Regression

For a given outcome and a given set of predictors, the ideal regression function is the conditional mean function, which derives from their hypothetical or theoretical joint distribution. Here the term "regression" is understood as in "regression toward the mean", coined by Francis Galton. Regression analysis is the estimation of the regression function, where conditional variance and higher order information about the joint distribution are completely ignored.

Regression problems in supervised learning:

Learning a physical law: fitting a curve to data.
Pattern recognition: associating handwritten letters to a probability measure over the English alphabet.
Monte Carlo integration: approximating an integral by averaging function values of a random sample.
Learning a concept (PAC learning): approximate a target concept (set) $T$ that minimizes the $L^2$ error.

Methodology: probability theory; optimization algorithms (least squares); linear algebra; reproducing kernel Hilbert space (RKHS).

Notations:

$X$: a compact domain or a manifold in Euclidean space; $Y = \mathbb{R}^k$; $Z = X \times Y$, the joint space;
$\rho$: a Borel probability measure on $Z$. Regularity properties are included when needed;
$\vec{z}$: a sample in $Z^m$;
$f_{\rho}(x)$: the regression function of $\rho$, i.e. the conditional expectation function of $y$ on $x$. Assumed to be bounded;
$\varepsilon(f) = \int_Z [f(x)-y]^2 \mathrm{d}\rho$: the error of function $f(x)$ w.r.t. $\rho$, i.e. the $L^2$ norm of $f(x)-y$ on $Z$;
$\varepsilon_{\vec{z}}(f)$: the empirical error of $f$ w.r.t. a sample $\vec{z}$, i.e. the mean square error (MSE) of $f$ given a sample $\vec{z}$;
$L_Z(f) = \varepsilon(f) - \varepsilon_{\vec{z}}(f)$: defect function of $f$, the difference between the error and the empirical error of function $f$ w.r.t. a sample $\vec{z}$;
$C(X)$: the Banach space of continuous functions on $X$ with sup-norm;
$H$: hypothesis space, a compact subspace of $C(X)$;
$N(S,s)$: the covering number of a metric space $S$ with disks at radius $s$, i.e. the minimal number of such disks needed to cover the space. This number is finite if the metric space is compact;
$f_H$: the target function in $H$ that has the minimal error;
$f_{H,\vec{z}}$ (or $f_{\vec{z}}$): the empirical target function in $H$ that has the minimal empirical error w.r.t. a sample $\vec{z}$;
$\varepsilon_H(f)$: the error in $H$ of a function $f$, i.e. the normalized error $\varepsilon(f) - \varepsilon(f_H)$ that is non-negative in $H$;
$\varepsilon_H(f_{\vec{z}})$: the empirical error in $H$ of a function $f$ (or sample error, estimation error), i.e. the error in $H$ of the empirical target function $f_{\vec{z}}$. It is non-negative and generally positive;

Problem

General formulation of a regression problem: Given a sample $\mathbf{z}$ from an unknown probability measure $\rho$ on $Z = X \times Y$, estimate the conditional expectation function $f_{\rho}(x) = \mathbf{E}_{\rho}(Y|x)$, and determine the minimal sample size $m$ such that the estimate has generalization error less than $\varepsilon$ with probability $1-\delta$.

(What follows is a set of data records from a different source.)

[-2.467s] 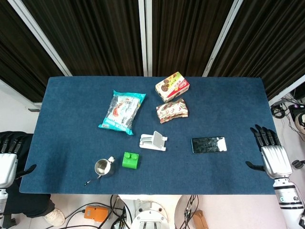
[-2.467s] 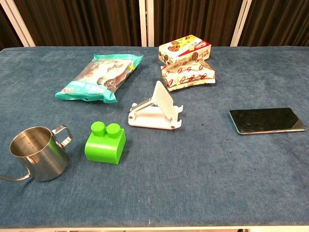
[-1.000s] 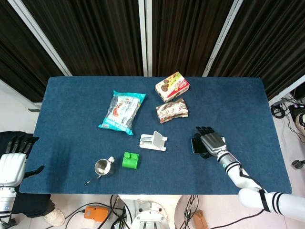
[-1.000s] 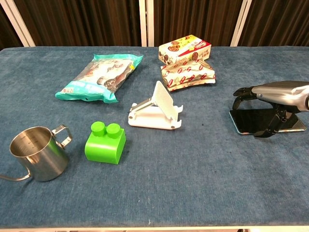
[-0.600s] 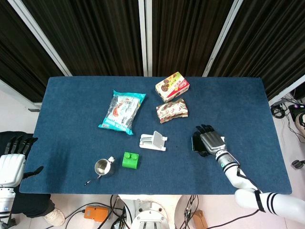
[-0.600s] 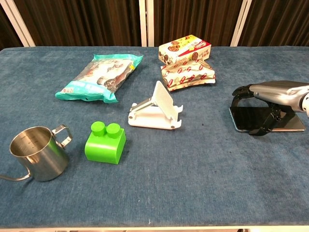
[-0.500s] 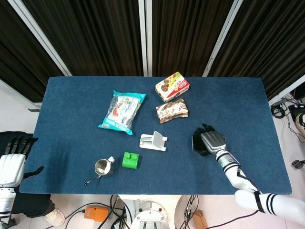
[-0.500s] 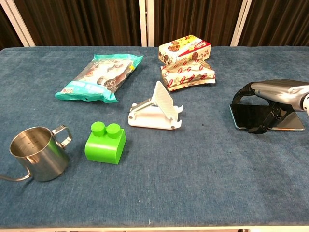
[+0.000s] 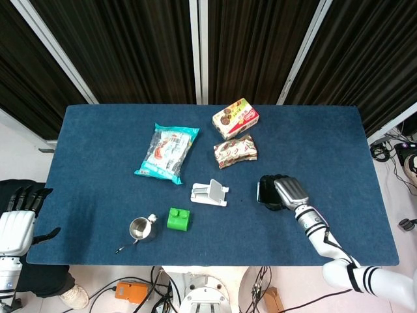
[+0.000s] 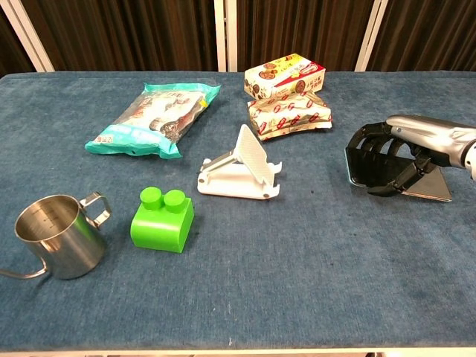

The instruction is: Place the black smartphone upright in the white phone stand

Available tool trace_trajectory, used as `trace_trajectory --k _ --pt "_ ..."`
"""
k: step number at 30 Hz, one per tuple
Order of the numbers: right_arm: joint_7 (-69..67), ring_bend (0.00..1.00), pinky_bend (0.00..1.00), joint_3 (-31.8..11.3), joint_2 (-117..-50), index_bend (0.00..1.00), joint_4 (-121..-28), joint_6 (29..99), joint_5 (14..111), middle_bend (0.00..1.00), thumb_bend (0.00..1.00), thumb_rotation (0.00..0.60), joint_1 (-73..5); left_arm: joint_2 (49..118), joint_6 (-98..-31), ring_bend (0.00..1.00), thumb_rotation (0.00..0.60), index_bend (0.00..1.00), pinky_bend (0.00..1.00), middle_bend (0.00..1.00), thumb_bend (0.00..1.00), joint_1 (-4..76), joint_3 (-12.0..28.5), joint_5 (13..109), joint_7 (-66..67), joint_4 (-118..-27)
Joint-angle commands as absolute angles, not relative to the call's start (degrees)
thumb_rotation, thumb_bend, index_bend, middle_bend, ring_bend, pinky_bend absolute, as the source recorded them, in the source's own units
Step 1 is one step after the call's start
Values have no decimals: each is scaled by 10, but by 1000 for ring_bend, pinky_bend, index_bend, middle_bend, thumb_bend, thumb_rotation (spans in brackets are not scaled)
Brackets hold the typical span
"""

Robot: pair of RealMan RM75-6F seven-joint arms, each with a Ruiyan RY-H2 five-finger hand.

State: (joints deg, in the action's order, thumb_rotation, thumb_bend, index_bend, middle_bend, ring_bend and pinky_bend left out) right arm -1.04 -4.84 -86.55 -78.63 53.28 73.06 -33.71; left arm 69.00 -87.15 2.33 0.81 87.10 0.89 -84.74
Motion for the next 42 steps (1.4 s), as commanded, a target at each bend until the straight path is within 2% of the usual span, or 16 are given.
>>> trace_trajectory --k 1,11,15,19,28,36,42 --pt "-61 348 446 -46 -870 660 -769 546 768 456 436 600 -333 690 -872 48 600 147 0 155 19 23 8 872 9 -848" --pt "-266 349 457 -69 -825 664 -823 609 875 462 434 600 -349 683 -875 49 600 147 0 155 19 22 8 873 10 -855" --pt "-337 349 460 -89 -835 663 -841 628 886 462 436 600 -362 681 -878 49 600 147 0 155 19 19 8 873 9 -857" --pt "-394 349 461 -100 -871 658 -837 640 885 462 436 600 -372 681 -878 49 600 147 0 155 19 18 8 870 9 -858" --pt "-385 349 450 -123 -1000 656 -793 697 852 462 435 600 -366 680 -870 49 600 147 0 155 19 23 11 869 7 -857" --pt "-385 346 418 -139 -1064 640 -751 703 838 462 435 600 -378 679 -869 49 600 147 0 155 19 26 12 869 1 -854" --pt "-387 335 409 -146 -1087 630 -730 707 836 461 435 600 -383 680 -867 49 600 147 0 155 19 26 12 867 -4 -848"
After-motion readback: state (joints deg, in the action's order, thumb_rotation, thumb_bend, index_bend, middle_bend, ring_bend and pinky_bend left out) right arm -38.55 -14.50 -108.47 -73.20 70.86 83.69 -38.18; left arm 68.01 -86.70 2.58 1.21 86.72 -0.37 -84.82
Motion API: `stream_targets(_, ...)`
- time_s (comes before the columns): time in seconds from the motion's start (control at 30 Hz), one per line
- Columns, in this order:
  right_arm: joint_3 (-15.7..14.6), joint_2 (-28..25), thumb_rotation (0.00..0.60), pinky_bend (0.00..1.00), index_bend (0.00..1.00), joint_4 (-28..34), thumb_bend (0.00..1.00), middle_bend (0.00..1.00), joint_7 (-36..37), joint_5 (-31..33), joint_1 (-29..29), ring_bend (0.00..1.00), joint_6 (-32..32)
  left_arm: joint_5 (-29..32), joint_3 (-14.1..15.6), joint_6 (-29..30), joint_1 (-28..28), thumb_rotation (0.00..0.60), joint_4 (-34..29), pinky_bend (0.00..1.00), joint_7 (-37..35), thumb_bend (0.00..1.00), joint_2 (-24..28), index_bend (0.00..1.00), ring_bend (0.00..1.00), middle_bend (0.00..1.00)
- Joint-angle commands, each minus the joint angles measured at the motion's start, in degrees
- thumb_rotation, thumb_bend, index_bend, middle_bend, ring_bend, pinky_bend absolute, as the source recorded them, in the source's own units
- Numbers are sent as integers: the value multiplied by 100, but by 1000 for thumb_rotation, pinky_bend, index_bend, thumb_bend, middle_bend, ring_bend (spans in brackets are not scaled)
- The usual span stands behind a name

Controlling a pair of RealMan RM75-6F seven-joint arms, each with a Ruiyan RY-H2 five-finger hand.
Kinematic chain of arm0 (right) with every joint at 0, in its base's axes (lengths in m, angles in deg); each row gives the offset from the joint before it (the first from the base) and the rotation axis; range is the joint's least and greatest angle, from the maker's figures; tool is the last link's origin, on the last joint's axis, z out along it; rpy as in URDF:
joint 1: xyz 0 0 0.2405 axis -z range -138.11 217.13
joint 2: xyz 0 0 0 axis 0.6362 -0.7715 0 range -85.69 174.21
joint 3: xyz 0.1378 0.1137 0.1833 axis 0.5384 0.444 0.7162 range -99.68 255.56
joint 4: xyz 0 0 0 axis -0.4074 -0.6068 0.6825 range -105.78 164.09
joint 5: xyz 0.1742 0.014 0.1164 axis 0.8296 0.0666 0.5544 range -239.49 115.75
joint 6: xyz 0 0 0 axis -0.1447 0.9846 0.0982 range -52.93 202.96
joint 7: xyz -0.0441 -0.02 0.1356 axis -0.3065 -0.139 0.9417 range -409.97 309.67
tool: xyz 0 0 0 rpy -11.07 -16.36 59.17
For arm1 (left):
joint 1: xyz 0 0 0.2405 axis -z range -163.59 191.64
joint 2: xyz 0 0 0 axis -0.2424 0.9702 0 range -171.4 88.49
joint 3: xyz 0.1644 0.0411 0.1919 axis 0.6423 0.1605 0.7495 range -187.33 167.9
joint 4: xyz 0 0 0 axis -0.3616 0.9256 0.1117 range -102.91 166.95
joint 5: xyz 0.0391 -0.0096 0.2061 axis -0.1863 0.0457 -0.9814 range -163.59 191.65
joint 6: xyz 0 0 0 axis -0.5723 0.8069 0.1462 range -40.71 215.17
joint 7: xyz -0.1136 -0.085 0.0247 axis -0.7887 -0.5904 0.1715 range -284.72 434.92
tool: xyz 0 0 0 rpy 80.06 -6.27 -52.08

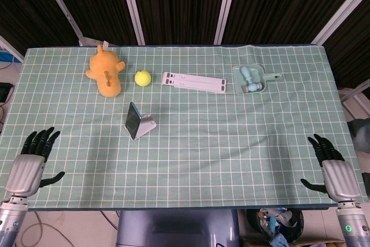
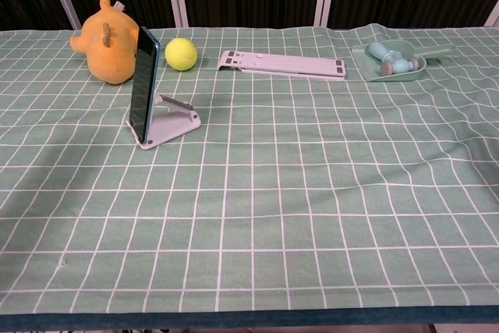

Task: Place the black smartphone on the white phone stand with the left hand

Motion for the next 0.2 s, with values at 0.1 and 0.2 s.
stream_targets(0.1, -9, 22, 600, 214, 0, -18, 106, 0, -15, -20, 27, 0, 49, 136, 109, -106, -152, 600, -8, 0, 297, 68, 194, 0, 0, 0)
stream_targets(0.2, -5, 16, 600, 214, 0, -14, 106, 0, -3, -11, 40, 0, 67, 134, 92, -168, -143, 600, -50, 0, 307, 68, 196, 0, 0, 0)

For a regression function $f(x)$, its error (or risk) is the $L^2$-norm of $f(X)-Y$: $\varepsilon(f) = \int (f(x) - y)^2~\textrm{d}\rho$. Its empirical error (or empirical risk) with respect to a sample $\mathbf{z}$ is the mean square error (MSE): $\varepsilon_{\mathbf{z}}(f) = \frac{1}{n} \sum_{i=1}^n (f(x_i) - y_i)^2$. Its defect (or generalization error) is the difference between the error and the empirical error: $L_\mathbf{z}(f) = \varepsilon(f) - \varepsilon_{\mathbf{z}}(f)$.

Hypothesis space $H$ is a compact subspace of the Banach space $C(X)$ of continuous functions on $X$ with finite sup-norm. The target function has the minimal error in $H$: $f_H = \arg\min_{f \in H} \varepsilon(f)$. Given a sample $\mathbf{z}$, the empirical target function has the minimal empirical error in $H$: $f_{H,\mathbf{z}} = \arg\min_{f \in H} \varepsilon_{\mathbf{z}}(f)$.

The error in H of a function $f$ is the normalized error that is non-negative in $H$: $\varepsilon_H(f) = \varepsilon(f) - \varepsilon(f_H)$. The empirical error in H (or estimation error) is the error in H of the empirical target function: $\varepsilon_H(f_{H,\mathbf{z}})$.

Theorem

Theorems from "On The Mathematical Foundations Of Learning" [@Cucker2002].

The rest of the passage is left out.